To do: From the first line of the data through the line containing "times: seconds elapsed", return each line exactly.

Stored data:
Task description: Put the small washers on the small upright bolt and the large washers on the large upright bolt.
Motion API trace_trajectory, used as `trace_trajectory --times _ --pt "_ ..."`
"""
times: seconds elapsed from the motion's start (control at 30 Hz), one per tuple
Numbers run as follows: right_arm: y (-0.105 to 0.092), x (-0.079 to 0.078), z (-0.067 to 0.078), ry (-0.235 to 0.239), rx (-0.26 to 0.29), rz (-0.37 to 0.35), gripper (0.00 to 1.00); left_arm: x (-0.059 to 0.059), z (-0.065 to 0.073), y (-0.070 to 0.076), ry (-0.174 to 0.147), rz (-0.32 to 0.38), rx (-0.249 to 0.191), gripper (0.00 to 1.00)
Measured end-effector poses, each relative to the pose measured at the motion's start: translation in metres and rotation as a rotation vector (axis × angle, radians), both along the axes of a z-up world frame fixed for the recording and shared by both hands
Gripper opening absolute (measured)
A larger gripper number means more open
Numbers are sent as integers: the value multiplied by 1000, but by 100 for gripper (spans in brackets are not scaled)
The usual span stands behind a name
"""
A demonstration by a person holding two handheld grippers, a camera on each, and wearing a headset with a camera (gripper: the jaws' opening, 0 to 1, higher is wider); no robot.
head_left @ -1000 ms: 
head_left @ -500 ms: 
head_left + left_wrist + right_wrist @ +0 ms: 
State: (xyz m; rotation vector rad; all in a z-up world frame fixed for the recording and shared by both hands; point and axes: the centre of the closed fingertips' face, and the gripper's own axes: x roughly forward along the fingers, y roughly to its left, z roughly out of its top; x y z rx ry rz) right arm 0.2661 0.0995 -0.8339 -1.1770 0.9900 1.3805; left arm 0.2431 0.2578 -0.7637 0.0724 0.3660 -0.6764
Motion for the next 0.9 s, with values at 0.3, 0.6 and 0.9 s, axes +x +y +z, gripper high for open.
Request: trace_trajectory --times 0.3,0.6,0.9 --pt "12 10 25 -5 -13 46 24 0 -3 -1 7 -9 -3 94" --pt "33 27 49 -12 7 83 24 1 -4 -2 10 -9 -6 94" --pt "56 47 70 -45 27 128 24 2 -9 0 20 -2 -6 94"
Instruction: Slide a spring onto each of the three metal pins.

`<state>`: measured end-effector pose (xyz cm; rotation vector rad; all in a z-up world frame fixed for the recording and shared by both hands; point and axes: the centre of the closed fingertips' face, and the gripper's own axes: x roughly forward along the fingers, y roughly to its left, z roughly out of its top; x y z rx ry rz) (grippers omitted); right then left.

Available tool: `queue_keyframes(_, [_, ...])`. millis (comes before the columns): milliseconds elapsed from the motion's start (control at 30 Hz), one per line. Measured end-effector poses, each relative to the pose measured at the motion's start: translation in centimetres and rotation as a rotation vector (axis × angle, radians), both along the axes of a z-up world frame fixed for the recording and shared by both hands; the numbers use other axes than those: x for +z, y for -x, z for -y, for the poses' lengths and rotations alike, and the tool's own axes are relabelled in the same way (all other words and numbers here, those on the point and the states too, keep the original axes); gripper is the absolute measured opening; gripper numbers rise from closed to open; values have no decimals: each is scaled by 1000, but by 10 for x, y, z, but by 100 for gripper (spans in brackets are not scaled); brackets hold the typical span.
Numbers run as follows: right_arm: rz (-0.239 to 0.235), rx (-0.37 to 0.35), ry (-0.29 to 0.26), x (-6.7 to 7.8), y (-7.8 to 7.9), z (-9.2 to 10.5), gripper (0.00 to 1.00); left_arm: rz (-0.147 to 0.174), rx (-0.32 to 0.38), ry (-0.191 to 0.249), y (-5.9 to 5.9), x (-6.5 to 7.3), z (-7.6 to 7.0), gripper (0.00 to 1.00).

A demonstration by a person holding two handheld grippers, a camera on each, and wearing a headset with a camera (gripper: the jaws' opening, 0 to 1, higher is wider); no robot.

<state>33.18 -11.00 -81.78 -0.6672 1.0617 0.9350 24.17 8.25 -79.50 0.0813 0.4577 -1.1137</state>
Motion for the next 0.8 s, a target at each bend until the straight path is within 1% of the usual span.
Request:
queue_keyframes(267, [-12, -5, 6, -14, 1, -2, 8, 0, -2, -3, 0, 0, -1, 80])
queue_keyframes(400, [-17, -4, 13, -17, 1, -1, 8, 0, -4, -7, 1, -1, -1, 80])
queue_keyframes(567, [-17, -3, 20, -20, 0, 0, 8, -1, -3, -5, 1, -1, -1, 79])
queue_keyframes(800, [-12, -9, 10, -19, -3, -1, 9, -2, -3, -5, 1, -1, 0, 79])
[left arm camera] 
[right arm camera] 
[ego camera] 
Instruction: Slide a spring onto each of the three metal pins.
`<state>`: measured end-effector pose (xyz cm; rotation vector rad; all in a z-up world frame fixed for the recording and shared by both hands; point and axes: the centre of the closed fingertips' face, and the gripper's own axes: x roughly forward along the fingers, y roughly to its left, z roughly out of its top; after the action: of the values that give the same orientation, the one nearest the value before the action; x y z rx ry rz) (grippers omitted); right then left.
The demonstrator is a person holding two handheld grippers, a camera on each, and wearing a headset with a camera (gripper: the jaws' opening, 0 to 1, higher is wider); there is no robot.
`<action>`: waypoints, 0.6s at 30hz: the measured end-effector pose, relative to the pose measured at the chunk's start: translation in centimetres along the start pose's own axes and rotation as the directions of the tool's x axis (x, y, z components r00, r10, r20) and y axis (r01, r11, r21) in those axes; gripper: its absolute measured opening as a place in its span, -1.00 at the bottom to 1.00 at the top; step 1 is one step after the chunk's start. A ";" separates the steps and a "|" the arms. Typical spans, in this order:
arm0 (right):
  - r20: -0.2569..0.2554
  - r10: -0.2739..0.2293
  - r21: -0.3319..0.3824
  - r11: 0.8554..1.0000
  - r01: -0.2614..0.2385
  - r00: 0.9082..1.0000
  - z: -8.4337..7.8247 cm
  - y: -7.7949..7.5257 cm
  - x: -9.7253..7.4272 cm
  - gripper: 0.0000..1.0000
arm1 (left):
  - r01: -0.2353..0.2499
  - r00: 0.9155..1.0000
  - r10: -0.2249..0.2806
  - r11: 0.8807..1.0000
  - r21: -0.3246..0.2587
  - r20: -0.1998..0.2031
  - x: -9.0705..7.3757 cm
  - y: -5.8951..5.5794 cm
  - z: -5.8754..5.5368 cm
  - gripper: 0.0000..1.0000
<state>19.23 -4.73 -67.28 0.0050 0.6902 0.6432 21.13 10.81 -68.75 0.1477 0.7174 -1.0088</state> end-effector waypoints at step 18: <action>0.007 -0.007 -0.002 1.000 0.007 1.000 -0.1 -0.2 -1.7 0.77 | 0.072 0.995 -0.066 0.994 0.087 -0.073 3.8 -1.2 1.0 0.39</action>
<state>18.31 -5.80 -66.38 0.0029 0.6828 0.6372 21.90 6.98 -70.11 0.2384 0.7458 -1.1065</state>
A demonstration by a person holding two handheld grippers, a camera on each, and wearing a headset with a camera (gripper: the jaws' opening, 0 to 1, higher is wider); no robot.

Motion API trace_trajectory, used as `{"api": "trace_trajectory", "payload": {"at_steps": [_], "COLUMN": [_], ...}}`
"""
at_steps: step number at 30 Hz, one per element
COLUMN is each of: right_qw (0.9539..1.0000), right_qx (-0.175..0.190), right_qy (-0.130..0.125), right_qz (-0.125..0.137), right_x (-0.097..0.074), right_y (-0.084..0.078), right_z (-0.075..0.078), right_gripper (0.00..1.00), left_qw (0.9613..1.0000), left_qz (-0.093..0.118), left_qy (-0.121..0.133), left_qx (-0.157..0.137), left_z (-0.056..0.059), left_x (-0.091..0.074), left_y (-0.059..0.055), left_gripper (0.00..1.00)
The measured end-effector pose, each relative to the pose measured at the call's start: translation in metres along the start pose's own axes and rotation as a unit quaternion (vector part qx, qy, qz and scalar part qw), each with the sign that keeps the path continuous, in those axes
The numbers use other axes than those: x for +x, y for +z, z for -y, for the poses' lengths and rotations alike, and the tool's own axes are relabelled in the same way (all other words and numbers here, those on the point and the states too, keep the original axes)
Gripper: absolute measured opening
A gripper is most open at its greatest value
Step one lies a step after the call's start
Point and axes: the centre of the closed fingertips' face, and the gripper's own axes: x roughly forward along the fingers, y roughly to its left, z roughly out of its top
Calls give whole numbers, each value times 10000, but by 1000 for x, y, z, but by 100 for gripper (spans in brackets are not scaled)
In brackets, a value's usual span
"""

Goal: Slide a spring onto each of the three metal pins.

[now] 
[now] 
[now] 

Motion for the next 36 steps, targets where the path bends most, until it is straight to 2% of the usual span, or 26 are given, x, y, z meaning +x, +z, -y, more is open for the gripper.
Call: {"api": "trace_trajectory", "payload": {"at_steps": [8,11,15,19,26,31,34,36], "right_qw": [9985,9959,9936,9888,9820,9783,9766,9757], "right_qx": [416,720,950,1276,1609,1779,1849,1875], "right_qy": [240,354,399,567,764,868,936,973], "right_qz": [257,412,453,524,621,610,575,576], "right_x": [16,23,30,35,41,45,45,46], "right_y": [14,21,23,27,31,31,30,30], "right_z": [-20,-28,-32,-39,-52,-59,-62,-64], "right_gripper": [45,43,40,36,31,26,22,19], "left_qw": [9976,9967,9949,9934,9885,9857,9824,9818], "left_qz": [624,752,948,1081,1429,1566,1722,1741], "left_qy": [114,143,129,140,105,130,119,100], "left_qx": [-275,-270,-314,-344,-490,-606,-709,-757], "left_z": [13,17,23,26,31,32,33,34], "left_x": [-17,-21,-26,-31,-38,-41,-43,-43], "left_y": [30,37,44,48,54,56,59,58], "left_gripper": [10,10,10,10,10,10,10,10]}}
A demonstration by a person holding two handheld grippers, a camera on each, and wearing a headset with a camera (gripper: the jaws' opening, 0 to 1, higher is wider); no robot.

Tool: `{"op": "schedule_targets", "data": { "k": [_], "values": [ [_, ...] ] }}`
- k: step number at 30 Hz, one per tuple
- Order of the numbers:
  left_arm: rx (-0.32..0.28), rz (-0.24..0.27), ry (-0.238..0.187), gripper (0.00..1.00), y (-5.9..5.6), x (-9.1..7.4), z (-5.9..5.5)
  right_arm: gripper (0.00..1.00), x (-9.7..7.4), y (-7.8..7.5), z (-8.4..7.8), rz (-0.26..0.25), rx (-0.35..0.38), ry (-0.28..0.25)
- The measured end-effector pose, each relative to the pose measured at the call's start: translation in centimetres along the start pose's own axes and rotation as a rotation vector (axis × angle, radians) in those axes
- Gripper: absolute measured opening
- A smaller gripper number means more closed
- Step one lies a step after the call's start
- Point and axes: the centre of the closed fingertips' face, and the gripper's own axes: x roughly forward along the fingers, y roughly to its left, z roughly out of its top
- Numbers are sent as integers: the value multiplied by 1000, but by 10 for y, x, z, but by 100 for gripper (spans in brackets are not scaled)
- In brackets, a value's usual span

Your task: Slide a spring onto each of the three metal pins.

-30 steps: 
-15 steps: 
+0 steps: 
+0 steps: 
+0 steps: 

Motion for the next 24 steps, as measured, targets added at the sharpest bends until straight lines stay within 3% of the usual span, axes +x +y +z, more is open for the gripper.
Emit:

Response to the task:
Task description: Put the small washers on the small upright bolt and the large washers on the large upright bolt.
Motion API trace_trajectory, used as `trace_trajectory --times _ --pt "_ ..."`
"""
times: seconds elapsed from the motion's start (control at 30 Hz), one per tuple

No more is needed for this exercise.